Last week I learned all about the British occupation of the Greek island of Corfu. In 1809 the French ruled Corfu and the British had taken all of the other Ionian islands. Quite naturally the British wanted the complete set and made an unsuccessful attempt at invading Corfu. I don't really know what happened in between but in 1815 the Ionian Islands became a British protectorate known as the United States of the Ionian Islands with Corfu as the seat of the British Lord High Commissioner. The islands continued to be administered by the British until 1864 when they were handed over to Greece. So why am I telling you this? Well, the British have been in love with ginger for centuries and introduced ginger-based products to many parts of the world. They introduced ginger beer to Corfu and it became an instant hit. In fact, it has become so popular that many now regard it as Corfu's traditional refreshment drink. Known variously as "tsin tsin birra" and "tzitzibira", the drink is made with grated ginger, lemon juice, lemon oil, water and sugar.

It has been nearly a year since Sri Lanka embarked on a major initiative aimed at changing the way people lead their lives. In the past Sri Lanka was built around a network of self-sufficient villages where households produced much of their food requirements themselves and those with larger areas of land produced excess quantities to sell in town markets. This lifestyle changed following the arrival of first the Portuguese, then the Dutch and finally the British. The aims of this new initiative, known as Divi Neguma, include restoring self-sufficiency, food security, healthy diets and reducing malnutrition. The government has provided households and farmers with seeds and plants (including ginger) and assistance as part of the project. The report in the Daily News also stated that Sri Lanka's vegetable and fruit consumption is less than half that of a developed country.

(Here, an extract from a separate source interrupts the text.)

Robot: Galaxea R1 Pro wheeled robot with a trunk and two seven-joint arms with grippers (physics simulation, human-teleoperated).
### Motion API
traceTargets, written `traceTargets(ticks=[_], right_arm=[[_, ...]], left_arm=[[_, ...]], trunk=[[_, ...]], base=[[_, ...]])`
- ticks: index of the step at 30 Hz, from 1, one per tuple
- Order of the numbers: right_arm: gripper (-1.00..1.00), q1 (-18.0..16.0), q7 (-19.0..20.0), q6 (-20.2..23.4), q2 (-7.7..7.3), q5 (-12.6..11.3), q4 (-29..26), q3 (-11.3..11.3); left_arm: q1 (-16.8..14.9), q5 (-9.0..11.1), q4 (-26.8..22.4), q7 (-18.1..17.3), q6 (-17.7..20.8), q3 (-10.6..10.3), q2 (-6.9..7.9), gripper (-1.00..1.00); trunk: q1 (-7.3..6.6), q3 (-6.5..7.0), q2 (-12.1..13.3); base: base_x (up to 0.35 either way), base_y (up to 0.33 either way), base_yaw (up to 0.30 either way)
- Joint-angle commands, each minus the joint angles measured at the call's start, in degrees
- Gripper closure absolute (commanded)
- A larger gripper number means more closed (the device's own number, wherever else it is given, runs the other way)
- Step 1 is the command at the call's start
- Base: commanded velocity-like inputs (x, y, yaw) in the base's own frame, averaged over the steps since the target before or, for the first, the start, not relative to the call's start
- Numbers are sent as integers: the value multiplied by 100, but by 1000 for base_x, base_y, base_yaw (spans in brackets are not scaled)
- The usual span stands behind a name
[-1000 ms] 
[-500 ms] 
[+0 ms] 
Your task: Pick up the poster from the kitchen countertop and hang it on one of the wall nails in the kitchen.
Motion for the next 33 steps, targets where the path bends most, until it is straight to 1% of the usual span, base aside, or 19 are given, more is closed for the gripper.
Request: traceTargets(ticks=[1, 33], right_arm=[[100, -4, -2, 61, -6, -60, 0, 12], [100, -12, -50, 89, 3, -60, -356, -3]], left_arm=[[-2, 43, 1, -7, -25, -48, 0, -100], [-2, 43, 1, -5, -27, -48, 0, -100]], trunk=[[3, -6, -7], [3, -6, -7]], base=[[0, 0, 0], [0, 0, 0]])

An Australian woman was feeling ill last week so she went to the shop to buy some ginger ale and, presumably on impulse, a lottery ticket as well. She won over A$3.3million.

Brigadier Kasirye Gwanga is the Ugandan Presidential Advisor on Military Affairs. He is also a shrewd farmer as well, according to allAfrica. Gwanga benefited from the vanilla boom from the mid-1990s until the mid-2000s. Now that the boom is over he has diversified into ginger and believes that he will become the largest grower of the crop. He has noticed that ginger, which has been grown for many years in Uganda, has now become scarce and domestic demand has to be supplemented by imports from Kenya. It looks like he has spotted an opening there.

The Ugandan government has predicted that preserved ginger has a big future. This prediction has been backed by a plan to build a ginger processing plant. But there is one problem - an insufficient supply of locally grown ginger. I couldn't possibly suggest that the Ugandan government speak to Kasirye Gwanga because of the obvious conflict of interest. But surely there must be plenty of farmers who could also start ginger cultivation now that they no longer produce vanilla.

I've come across a number of unverifiable reports that there is more incentive for Indian farmers to grow ginger this coming season than turmeric.

I'm going to finish with something unpleasant. The Miami Herald featured Andrew Zimmern, a TV celebrity who eats unusual foods. The article described his visit to an uninhabited Samoan island where he ate grilled giant fruit bat seasoned with ginger juice. Personally, I would never have used ginger but if you haven't got any cranberry sauce to hand what are you supposed to do?